_Assignment_:
How do the lines below between the ones holding "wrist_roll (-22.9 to" and "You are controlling", inclusive, read? Give them again exactly, with no other lines.
________________________
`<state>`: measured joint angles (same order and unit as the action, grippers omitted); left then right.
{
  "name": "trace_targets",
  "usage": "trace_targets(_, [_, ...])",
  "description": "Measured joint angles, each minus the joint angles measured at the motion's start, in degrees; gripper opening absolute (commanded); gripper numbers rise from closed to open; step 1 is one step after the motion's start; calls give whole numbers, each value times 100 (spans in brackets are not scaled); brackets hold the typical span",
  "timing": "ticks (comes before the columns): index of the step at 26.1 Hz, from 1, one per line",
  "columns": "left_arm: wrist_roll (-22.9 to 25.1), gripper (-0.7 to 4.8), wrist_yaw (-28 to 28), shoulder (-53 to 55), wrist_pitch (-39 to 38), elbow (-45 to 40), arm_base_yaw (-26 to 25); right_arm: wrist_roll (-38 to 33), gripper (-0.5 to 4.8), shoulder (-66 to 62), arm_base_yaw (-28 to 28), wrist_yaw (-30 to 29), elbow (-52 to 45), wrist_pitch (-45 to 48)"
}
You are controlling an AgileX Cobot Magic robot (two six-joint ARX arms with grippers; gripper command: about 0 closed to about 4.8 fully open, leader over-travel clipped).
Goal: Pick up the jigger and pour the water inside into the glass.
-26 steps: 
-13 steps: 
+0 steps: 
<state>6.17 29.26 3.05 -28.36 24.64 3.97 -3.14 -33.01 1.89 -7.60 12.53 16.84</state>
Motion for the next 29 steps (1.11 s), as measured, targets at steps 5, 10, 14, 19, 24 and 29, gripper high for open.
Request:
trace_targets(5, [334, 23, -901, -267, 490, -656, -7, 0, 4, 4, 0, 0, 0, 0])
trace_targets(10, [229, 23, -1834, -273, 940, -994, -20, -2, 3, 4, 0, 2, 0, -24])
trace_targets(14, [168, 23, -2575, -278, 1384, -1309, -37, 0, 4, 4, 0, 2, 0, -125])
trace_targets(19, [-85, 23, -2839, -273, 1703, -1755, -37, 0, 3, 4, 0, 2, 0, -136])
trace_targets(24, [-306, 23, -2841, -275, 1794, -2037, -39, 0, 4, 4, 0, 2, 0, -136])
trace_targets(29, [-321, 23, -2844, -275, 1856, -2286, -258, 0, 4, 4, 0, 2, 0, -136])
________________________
_Result_:
  "columns": "left_arm: wrist_roll (-22.9 to 25.1), gripper (-0.7 to 4.8), wrist_yaw (-28 to 28), shoulder (-53 to 55), wrist_pitch (-39 to 38), elbow (-45 to 40), arm_base_yaw (-26 to 25); right_arm: wrist_roll (-38 to 33), gripper (-0.5 to 4.8), shoulder (-66 to 62), arm_base_yaw (-28 to 28), wrist_yaw (-30 to 29), elbow (-52 to 45), wrist_pitch (-45 to 48)"
}
You are controlling an AgileX Cobot Magic robot (two six-joint ARX arms with grippers; gripper command: about 0 closed to about 4.8 fully open, leader over-travel clipped).

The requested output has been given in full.